Search engine optimization (SEO) is the process of crafting content in a way that increases a web page’s chances of ranking on the first page of search results for a specific term or phrase.
In the past, unscrupulous marketers used tricks like keyword stuffing and making the text the same color as the background, so their page was full of the desired keyword in an unnatural way that human visitors wouldn’t notice. Today, thanks to the Google algorithm updates, websites that use these “black hat” techniques to rank have been penalized and brought down to the depths of search results instead.
That being said, there are plenty of legitimate and useful ways of ranking high on search results. These include creating genuinely valuable content, adding ALT tags to your images, writing meta descriptions with the correct length. If those don’t sound familiar, don’t worry, we’ll explain them all. Here are some SEO basics laid out for non-marketers.
SEO basics: The pieces of a puzzle
Key word or phrase
Once you know the topic or industry you’re writing for, your first step is to do some research to find your ideal key phrase.
If you have a Gmail account, you can use it to access the Google AdWords Keyword Planner. This is a tool that will help you analyze and compare different keywords or phrases you want to use.
Type in what you want to write about, such as “SEO basics,” and it will show you how many searches this term gets each month and how much competition you’re facing when trying to get found with this phrase. This tool will also suggest terms related to the one you entered, so you may find a better term to optimize for (one with higher search volume or less competition).
For “SEO basics” we see that 1,000 to 10,000 people search for this term every month on average, and it has low competition. That means there aren’t too many other web pages out there trying to rank for that term. This makes it a great term for us to optimize for. In the suggestions section of the image above, we see that we can also try optimizing for “Google SEO,” as it gets more searches every month, but the competition is higher.

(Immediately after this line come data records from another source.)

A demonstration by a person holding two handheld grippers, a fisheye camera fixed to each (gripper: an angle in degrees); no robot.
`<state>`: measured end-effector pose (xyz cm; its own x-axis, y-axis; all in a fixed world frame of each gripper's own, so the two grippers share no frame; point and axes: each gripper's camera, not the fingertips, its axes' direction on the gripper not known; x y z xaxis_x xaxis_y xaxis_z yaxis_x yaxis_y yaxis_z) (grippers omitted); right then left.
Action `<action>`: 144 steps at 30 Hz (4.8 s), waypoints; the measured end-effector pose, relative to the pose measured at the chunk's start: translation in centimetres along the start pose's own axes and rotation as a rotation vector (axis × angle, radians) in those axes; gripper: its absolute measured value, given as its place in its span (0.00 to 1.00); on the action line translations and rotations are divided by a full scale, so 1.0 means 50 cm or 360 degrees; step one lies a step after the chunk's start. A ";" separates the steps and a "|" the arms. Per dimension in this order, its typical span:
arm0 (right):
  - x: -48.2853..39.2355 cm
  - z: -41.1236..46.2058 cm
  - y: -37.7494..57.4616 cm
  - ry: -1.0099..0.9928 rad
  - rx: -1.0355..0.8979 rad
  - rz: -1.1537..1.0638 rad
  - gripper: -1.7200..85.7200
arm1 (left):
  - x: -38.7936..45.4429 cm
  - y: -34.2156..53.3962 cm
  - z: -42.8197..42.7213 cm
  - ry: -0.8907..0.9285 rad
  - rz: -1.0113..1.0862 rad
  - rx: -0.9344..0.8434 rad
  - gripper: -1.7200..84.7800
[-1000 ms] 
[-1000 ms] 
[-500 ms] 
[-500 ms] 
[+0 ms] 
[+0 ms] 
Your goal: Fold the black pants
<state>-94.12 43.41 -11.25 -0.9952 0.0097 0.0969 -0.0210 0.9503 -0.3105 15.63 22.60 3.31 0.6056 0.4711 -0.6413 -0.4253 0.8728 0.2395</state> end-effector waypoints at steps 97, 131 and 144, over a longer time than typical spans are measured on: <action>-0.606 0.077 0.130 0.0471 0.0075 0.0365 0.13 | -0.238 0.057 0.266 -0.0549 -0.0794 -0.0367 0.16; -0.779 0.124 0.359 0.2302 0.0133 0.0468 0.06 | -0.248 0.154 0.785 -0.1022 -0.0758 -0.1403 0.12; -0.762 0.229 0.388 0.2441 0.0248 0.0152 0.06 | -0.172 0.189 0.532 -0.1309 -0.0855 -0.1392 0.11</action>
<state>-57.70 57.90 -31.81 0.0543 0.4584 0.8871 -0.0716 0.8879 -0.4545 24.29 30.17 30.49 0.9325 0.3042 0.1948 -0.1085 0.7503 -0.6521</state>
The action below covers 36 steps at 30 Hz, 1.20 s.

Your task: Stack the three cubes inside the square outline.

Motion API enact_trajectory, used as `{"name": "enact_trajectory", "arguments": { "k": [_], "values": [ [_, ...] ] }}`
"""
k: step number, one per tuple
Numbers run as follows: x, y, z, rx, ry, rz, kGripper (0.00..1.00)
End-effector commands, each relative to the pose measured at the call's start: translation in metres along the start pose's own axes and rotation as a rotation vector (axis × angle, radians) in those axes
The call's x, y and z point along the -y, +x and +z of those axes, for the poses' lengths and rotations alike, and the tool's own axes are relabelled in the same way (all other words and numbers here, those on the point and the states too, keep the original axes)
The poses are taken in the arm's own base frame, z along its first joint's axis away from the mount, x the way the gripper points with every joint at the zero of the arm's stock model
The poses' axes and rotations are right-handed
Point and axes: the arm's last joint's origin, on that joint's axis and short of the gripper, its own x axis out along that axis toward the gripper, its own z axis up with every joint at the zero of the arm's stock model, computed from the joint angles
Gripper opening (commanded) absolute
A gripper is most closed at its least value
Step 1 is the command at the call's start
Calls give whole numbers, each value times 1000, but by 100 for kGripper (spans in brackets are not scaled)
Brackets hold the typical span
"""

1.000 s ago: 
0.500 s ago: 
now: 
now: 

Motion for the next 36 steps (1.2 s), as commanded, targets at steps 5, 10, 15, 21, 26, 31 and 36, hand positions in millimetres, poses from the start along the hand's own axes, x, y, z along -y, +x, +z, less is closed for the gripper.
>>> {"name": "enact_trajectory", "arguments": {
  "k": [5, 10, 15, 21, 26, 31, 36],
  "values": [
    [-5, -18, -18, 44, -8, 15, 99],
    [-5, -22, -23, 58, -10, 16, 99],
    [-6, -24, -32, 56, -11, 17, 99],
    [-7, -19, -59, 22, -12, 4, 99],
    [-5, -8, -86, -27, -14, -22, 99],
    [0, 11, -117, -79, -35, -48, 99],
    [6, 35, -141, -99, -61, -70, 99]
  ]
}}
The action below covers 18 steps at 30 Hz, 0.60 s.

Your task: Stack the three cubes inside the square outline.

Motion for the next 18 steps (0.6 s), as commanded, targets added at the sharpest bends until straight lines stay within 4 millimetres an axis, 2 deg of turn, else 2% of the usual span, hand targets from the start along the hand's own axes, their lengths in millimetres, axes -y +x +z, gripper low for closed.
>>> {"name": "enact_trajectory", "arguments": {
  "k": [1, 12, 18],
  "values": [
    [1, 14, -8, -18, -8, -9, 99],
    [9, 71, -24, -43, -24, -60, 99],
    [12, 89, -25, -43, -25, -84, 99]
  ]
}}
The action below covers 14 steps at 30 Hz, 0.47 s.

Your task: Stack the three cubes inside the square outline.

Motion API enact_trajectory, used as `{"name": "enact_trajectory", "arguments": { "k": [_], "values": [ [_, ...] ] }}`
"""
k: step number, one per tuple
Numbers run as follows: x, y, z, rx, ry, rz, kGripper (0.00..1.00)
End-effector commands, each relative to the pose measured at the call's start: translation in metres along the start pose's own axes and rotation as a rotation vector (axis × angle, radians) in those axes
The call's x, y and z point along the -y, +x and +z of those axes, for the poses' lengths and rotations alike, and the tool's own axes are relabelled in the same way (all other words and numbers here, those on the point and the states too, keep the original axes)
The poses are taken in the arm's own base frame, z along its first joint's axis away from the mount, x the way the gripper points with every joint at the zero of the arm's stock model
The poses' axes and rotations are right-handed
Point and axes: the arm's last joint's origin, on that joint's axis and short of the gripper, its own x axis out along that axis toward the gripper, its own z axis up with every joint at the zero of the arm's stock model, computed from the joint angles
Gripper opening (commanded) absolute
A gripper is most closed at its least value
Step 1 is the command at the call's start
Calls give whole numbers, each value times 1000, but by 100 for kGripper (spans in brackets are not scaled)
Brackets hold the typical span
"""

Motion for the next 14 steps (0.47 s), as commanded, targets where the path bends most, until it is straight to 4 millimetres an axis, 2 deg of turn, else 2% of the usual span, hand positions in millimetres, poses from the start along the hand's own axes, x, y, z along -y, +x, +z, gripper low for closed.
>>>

Plus, that isn’t what we want to write about; we are focusing on SEO basics, not Google SEO.
Moz has a great beginners guide to keyword research, which also introduces the Moz Keyword Explorer to help you with keyword analysis.
- A good keyword or phrase will be relevant to your industry and topic, so people won’t find it out of place if they see it in multiple areas of your page or blog.
- A phrase is better than a single word, since it’s more customized and increases your chances of reaching your target market. For example, optimizing for “giveaways” is easier, but not as valuable as “affordable promotional giveaways.”
Your page title is what shows up as the linked, clickable text in search results. In the image below, the page title is “Hello Marketing.” It’s the text that people need to click in order to get to the page.
Your page title should include your keyword or phrase and clearly convey what your page is about at a high-level. Keep your title shorter than 55 characters to avoid it getting cut off, and aim for approximately eight words.
- Numbers increase click-through rates. “10 Tips for Better Converting Subject Lines.”
- Use semicolons. For example, “The perfect cup of coffee: Exploring coffee around the world.”
Once you have a keyword or phrase, take that and make sure it’s in your page URL. A non-customized URL might look something like domain.com/12345. A customized URL looks like domain.com/affordable-promotional-giveaways.
Content management systems like WordPress make this fairly simple; all you have to do is edit the URL to highlight what you want to focus on.
Here’s why customizing your URL is important;
- It tells the visitor what your page is about even before it loads.
- If someone copies the link without any other context, your custom URL will provide more information.
- It will make the page easier for the search engine’s algorithm to find and match with relevant search queries.
Your page description, also known as the meta description, is the explanation of your page in the search results. It should entice click-throughs by sharing what people will read, see, or learn from your page.
Include your keyword or phrase in the page description. It should make sense there, because that’s what your page is all about. Aim for 135 to 155 characters for a balance of substance and brevity.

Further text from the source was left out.